PROMPT:
If a line of the material holds the string "white", it counts; report the number of such lines alone.

RECORD EXTRACTS:
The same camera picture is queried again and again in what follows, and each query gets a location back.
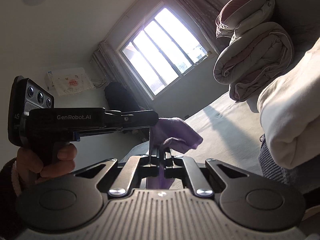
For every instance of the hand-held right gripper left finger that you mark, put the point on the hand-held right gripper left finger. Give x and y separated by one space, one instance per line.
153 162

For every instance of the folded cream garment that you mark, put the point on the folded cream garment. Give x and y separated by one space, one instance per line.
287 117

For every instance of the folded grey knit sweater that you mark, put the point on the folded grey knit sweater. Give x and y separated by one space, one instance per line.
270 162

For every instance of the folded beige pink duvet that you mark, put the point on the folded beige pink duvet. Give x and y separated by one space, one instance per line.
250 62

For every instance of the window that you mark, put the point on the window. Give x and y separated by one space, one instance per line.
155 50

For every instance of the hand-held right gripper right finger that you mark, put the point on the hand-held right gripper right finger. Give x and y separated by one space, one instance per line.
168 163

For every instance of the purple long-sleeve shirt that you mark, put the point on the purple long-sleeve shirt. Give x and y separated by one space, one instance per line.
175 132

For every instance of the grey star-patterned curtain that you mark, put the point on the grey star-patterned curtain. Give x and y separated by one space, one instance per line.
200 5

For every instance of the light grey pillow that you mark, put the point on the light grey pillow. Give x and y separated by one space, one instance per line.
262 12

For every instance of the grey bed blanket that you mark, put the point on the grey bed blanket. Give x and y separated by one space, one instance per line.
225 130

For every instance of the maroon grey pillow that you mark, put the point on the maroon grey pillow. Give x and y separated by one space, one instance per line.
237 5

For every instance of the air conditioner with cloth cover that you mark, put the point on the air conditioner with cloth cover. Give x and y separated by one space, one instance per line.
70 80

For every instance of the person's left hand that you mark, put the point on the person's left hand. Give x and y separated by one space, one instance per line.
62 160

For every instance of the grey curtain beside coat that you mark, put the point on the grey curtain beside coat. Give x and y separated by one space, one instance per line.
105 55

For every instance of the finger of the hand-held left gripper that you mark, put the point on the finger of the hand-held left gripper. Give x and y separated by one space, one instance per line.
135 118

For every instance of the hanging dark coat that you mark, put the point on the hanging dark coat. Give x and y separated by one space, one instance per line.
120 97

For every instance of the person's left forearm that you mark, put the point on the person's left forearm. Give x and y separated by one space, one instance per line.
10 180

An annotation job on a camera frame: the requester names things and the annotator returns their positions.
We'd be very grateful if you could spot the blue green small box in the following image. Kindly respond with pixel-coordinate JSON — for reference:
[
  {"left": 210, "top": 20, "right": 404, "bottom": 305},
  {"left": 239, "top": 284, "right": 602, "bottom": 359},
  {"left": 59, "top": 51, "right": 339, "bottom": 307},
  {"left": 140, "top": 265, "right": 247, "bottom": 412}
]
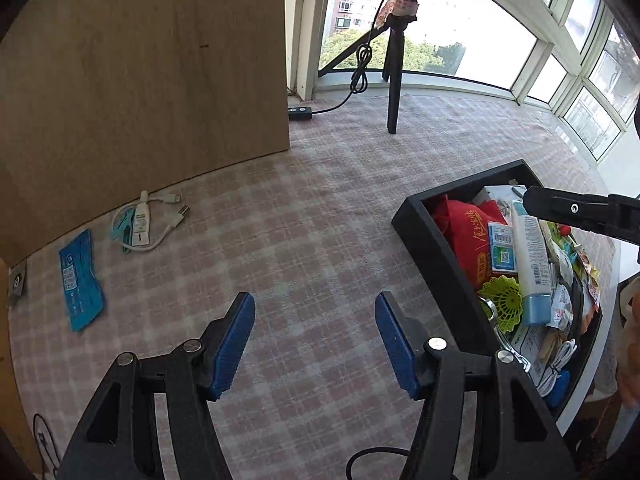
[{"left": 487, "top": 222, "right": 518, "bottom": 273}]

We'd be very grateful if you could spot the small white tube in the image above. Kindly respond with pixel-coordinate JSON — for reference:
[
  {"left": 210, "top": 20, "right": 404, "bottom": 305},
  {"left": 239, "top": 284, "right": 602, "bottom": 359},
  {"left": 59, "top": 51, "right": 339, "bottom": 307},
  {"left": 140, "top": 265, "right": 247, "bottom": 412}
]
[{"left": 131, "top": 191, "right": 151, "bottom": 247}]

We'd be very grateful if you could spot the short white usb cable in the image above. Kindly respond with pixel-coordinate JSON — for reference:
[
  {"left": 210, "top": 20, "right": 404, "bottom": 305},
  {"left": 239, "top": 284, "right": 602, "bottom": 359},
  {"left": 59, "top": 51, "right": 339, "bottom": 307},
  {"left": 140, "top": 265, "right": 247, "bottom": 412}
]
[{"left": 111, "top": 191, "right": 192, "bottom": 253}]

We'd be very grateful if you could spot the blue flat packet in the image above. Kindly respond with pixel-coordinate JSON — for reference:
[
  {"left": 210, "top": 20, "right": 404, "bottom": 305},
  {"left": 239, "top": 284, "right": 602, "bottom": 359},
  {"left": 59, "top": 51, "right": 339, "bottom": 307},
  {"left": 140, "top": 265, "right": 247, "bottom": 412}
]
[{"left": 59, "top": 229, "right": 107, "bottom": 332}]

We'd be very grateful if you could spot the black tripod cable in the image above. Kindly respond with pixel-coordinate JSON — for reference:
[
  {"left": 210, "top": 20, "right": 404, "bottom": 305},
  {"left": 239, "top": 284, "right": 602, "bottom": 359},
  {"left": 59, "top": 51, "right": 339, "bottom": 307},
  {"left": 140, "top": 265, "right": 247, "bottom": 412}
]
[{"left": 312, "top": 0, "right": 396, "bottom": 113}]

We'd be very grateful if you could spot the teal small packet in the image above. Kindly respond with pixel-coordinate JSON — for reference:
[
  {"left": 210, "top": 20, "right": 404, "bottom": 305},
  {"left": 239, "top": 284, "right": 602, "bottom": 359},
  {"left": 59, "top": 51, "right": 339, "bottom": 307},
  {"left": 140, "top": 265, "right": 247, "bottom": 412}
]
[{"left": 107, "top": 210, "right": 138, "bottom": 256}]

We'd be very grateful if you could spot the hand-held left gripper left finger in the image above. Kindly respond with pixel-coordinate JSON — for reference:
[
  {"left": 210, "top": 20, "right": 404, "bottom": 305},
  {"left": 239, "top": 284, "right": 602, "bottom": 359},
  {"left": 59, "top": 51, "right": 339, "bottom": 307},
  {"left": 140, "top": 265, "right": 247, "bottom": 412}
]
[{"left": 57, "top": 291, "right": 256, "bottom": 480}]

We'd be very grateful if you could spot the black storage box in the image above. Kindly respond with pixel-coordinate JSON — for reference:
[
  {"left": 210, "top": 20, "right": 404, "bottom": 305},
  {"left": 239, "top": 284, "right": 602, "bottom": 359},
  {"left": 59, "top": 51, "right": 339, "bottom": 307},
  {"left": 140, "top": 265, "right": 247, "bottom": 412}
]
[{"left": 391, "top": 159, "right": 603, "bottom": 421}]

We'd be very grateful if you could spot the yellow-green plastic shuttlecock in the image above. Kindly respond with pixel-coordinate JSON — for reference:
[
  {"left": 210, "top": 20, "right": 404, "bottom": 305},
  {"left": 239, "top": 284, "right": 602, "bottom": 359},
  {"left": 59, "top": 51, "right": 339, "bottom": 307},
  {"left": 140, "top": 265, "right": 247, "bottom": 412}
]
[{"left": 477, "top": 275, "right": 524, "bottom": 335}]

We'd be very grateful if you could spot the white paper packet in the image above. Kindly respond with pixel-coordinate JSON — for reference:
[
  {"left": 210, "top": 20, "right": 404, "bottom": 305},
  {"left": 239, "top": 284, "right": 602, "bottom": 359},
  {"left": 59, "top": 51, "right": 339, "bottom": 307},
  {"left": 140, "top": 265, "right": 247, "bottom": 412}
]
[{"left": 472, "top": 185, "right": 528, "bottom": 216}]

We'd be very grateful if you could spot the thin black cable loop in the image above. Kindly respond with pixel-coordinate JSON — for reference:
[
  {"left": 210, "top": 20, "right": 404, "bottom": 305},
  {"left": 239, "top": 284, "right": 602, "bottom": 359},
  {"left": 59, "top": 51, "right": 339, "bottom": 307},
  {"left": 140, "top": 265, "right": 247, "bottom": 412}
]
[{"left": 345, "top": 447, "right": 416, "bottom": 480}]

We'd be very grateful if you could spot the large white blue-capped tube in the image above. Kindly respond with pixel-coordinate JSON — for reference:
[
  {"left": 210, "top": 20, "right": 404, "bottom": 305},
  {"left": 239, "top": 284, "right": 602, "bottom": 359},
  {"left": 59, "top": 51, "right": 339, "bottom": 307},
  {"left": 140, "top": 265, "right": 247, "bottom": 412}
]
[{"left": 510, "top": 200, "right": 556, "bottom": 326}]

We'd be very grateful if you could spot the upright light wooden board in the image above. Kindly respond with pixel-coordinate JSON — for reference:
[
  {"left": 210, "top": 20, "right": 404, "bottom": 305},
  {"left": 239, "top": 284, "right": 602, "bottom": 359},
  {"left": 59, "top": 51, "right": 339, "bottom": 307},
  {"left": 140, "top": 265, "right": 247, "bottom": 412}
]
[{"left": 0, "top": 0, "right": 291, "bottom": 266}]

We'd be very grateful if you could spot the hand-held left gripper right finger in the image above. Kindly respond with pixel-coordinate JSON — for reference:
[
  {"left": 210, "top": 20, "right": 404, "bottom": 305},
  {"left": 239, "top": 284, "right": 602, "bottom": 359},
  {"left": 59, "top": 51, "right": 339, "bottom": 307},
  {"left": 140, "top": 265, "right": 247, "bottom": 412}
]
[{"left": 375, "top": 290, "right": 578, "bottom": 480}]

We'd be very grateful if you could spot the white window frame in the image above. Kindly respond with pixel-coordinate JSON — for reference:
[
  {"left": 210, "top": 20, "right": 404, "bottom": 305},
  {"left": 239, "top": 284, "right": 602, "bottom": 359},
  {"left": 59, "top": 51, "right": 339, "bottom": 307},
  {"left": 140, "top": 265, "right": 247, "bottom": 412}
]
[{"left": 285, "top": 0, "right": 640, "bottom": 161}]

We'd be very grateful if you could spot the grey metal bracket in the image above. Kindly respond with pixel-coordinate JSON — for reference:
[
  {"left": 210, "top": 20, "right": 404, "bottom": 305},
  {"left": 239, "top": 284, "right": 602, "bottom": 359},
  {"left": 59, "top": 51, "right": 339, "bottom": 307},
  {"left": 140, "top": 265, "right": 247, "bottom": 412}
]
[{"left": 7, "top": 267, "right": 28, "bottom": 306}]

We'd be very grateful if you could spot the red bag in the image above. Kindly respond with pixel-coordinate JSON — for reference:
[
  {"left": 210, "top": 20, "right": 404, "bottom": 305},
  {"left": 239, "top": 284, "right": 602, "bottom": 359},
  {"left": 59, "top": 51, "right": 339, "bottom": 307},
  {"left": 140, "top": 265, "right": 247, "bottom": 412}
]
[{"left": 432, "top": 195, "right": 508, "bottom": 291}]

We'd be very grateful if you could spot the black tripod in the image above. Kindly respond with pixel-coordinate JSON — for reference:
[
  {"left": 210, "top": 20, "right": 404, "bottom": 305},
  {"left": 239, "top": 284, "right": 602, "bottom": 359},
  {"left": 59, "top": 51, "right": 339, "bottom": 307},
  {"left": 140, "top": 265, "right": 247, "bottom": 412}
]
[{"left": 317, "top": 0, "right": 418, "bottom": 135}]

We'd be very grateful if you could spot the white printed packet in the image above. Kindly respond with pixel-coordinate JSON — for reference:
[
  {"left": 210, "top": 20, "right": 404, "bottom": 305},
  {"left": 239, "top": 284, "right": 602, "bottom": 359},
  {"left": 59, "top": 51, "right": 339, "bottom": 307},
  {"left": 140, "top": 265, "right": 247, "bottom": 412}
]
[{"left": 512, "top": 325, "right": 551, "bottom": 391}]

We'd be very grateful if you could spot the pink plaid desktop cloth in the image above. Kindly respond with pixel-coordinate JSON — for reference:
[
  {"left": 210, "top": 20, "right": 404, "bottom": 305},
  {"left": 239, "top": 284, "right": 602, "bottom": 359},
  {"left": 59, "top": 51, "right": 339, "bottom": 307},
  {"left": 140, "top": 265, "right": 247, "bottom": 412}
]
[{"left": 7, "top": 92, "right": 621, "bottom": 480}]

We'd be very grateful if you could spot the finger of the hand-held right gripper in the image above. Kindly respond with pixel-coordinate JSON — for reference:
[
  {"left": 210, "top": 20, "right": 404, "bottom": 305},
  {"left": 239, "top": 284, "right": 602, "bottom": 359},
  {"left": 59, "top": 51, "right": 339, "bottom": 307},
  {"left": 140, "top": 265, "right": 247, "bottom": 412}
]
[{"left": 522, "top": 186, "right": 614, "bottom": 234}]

EXERCISE OUTPUT:
6